## Saved entries
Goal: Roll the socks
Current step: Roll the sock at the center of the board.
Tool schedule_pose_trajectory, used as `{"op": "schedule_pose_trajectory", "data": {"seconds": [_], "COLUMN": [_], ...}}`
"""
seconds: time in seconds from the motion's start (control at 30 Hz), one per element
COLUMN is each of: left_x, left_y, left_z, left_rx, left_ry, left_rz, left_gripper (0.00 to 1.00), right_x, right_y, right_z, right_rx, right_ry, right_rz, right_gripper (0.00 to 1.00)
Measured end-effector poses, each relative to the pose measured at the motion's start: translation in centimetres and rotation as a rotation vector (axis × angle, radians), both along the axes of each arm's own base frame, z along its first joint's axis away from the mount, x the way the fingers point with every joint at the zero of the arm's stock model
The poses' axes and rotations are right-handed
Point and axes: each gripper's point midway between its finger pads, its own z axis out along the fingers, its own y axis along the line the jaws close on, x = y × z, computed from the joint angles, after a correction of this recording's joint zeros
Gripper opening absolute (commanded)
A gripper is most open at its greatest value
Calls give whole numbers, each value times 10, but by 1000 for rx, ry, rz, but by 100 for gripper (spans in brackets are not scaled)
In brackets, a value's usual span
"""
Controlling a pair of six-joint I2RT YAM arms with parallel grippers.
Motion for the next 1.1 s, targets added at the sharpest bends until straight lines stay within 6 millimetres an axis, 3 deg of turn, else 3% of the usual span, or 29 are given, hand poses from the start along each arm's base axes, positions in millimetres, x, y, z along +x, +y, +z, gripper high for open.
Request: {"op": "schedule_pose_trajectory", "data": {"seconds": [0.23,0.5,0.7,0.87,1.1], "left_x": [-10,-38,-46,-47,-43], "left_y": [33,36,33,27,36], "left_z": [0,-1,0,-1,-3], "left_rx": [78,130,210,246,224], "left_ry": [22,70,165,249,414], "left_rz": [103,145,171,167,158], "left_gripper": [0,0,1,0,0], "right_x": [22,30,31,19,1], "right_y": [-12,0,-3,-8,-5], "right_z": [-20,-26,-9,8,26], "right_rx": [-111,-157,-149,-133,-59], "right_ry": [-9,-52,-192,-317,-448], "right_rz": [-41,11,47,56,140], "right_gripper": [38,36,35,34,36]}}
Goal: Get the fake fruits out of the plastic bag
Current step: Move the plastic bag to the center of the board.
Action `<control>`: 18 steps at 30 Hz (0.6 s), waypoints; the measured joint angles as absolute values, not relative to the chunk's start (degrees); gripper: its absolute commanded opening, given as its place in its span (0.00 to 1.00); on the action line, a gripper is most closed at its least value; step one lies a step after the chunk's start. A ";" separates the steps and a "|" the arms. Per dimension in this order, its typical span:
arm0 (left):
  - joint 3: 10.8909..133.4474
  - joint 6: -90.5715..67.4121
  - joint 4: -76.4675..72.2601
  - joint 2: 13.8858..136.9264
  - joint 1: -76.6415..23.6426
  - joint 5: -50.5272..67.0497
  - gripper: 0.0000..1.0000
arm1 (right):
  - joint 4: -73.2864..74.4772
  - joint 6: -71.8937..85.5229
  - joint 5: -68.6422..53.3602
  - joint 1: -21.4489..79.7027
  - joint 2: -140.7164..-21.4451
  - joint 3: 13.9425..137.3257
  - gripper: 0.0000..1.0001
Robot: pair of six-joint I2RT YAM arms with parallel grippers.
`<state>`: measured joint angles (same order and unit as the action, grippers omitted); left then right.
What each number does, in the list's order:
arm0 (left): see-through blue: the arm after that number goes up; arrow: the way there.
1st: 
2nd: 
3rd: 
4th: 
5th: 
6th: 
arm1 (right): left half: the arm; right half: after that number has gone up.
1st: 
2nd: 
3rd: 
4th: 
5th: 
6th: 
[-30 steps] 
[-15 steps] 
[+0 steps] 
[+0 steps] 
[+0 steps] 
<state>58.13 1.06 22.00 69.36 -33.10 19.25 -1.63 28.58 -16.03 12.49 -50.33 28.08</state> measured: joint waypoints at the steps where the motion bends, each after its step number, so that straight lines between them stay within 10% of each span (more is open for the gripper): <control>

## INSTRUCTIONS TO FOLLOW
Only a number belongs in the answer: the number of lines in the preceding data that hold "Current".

## REPLY
2